#### [Task to complete]
Repeat the lines from the one containing "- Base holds" through the last line of the data, exactly, pictures omitted.

#### [Source material]
[Start of Attachment]

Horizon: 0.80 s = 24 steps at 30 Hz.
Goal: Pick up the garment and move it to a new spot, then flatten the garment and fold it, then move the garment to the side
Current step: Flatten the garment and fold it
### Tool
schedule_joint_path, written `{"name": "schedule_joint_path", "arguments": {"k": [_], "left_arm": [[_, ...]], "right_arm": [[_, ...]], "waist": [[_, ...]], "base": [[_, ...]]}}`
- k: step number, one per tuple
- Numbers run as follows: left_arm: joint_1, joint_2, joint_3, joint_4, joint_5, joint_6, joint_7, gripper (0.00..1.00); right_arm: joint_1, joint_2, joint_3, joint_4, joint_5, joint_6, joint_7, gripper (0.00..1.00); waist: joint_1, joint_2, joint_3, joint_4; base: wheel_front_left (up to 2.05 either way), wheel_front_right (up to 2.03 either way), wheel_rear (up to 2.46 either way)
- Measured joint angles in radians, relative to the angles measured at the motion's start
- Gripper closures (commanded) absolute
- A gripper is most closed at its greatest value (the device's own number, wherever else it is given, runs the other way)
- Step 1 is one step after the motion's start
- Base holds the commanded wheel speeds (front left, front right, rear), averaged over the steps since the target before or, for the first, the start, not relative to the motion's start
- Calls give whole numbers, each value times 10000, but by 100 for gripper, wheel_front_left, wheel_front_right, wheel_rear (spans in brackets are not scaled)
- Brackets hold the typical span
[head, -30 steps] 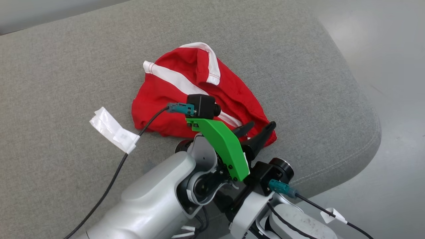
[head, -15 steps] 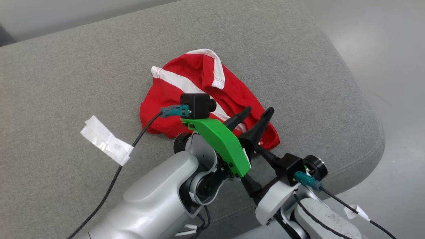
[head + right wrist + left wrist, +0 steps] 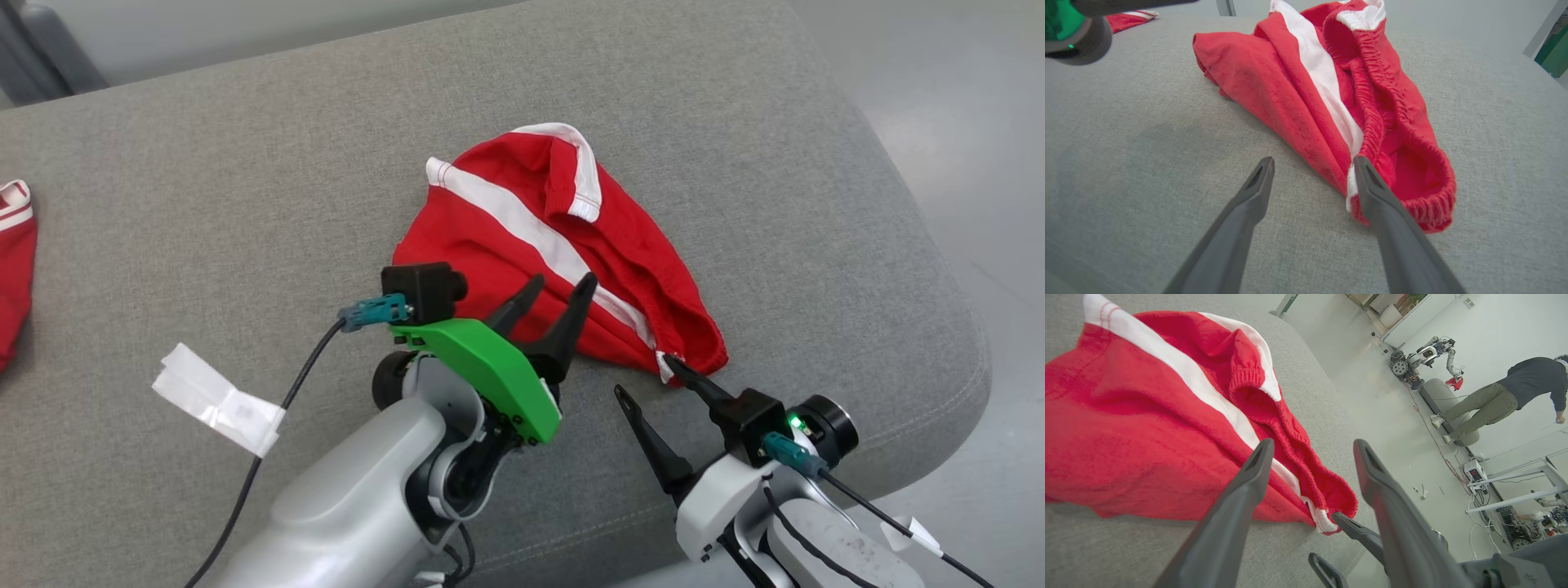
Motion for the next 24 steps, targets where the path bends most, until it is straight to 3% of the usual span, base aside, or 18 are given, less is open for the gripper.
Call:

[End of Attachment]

#### [Written solution]
- Base holds the commanded wheel speeds (front left, front right, rear), averaged over the steps since the target before or, for the first, the start, not relative to the motion's start
- Calls give whole numbers, each value times 10000, but by 100 for gripper, wheel_front_left, wheel_front_right, wheel_rear (spans in brackets are not scaled)
- Brackets hold the typical span
[head, -30 steps] 
[head, -15 steps] 
[head + right wrist + left wrist, +0 steps] 
Motion for the next 24 steps, targets where the path bends most, until it is straight to 3% of the usual span, base aside, or 18 are given, less is open for the gripper.
Call:

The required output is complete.